_WHAT YOU SHOULD DO_:
Below are entries. Copy exactly the lines running from the line that holds "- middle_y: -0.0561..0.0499" to the line that holds "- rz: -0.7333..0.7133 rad", with both ends included.

_EXTRACTED ENTRIES_:
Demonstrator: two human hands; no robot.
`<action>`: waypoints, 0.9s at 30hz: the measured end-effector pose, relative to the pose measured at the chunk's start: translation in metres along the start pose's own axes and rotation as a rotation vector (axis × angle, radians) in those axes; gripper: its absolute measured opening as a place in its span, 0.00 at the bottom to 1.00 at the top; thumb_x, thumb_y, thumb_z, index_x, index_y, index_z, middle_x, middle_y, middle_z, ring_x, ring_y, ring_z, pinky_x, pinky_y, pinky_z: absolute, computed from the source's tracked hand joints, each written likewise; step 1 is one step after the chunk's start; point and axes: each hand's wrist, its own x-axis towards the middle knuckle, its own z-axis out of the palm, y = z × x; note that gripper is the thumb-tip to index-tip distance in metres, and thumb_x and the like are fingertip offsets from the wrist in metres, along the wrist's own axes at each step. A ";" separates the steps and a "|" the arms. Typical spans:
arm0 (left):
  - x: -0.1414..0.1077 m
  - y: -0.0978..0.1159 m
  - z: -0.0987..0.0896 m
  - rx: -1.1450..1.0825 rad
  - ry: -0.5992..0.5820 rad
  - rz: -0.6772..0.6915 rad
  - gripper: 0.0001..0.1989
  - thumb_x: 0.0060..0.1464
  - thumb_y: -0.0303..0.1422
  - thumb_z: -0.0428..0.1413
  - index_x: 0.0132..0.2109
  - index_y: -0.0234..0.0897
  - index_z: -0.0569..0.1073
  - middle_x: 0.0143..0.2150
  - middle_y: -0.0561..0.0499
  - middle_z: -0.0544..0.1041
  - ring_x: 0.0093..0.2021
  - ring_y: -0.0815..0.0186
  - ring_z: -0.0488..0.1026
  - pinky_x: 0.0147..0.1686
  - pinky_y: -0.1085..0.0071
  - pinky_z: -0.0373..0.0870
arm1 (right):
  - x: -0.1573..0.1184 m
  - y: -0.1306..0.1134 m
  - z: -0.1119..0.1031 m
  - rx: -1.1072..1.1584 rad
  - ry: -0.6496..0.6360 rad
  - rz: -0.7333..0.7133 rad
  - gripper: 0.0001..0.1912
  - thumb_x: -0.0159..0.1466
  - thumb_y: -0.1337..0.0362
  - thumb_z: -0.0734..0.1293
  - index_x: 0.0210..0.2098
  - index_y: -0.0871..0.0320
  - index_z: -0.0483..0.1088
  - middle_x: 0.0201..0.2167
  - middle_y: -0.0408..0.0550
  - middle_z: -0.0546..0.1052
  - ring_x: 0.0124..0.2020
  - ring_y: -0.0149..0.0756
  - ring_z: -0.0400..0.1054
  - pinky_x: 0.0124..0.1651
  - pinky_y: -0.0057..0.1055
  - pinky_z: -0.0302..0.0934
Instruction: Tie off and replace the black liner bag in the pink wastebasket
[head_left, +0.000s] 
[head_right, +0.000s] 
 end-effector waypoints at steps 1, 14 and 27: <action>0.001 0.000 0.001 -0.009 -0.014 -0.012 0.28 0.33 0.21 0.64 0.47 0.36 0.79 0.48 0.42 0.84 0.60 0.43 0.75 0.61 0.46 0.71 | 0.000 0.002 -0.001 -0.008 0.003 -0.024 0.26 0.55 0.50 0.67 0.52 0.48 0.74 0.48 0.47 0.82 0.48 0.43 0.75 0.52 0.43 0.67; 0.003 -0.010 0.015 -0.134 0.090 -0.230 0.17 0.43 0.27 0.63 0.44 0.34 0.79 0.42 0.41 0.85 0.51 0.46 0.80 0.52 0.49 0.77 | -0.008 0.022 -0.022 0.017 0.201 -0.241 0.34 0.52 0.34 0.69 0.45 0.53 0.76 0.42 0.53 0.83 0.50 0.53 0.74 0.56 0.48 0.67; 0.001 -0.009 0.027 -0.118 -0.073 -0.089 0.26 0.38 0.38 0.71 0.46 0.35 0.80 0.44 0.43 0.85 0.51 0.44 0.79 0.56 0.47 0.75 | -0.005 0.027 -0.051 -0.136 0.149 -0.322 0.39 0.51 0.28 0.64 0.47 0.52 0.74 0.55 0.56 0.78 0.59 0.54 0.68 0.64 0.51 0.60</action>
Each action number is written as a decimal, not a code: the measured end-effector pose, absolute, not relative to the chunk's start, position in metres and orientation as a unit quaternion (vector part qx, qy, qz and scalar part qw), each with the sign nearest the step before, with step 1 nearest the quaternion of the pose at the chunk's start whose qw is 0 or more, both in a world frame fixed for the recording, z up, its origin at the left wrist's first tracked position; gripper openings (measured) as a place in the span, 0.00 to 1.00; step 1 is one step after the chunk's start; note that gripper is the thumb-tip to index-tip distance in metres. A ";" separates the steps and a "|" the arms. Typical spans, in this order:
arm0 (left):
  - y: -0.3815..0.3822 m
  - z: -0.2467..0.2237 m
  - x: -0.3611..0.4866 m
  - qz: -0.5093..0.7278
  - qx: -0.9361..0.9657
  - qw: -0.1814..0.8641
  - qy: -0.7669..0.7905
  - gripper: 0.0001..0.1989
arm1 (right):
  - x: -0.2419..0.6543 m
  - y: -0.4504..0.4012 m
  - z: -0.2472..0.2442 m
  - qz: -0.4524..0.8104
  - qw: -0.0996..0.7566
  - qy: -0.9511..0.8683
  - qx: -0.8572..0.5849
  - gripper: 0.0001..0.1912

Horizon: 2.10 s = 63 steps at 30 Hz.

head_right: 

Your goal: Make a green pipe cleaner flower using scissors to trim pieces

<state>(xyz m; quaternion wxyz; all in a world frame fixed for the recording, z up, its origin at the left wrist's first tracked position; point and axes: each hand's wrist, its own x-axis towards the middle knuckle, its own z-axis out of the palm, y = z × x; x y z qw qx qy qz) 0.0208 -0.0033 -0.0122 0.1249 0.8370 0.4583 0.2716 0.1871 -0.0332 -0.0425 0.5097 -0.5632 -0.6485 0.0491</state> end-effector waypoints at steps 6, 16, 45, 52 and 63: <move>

_TASK OUTPUT_:
  - middle_y: -0.0561..0.0499
  - middle_z: -0.0544..0.1041
  - ring_x: 0.0093..0.2021
  - ring_y: -0.0815..0.0186
  - ring_z: -0.0488..0.1026
  - pinky_x: 0.0147..0.1686
  - pinky_y: -0.1085..0.0071
  - pinky_z: -0.0373..0.0870
arm1 (right):
  - x: -0.1573..0.1184 m
  - y: -0.1306..0.1134 m
  - z: -0.1119..0.1031 m
  - rx: -1.1072..1.1584 rad
  - ry: -0.6496..0.6360 rad
  - rz: -0.7333..0.7133 rad

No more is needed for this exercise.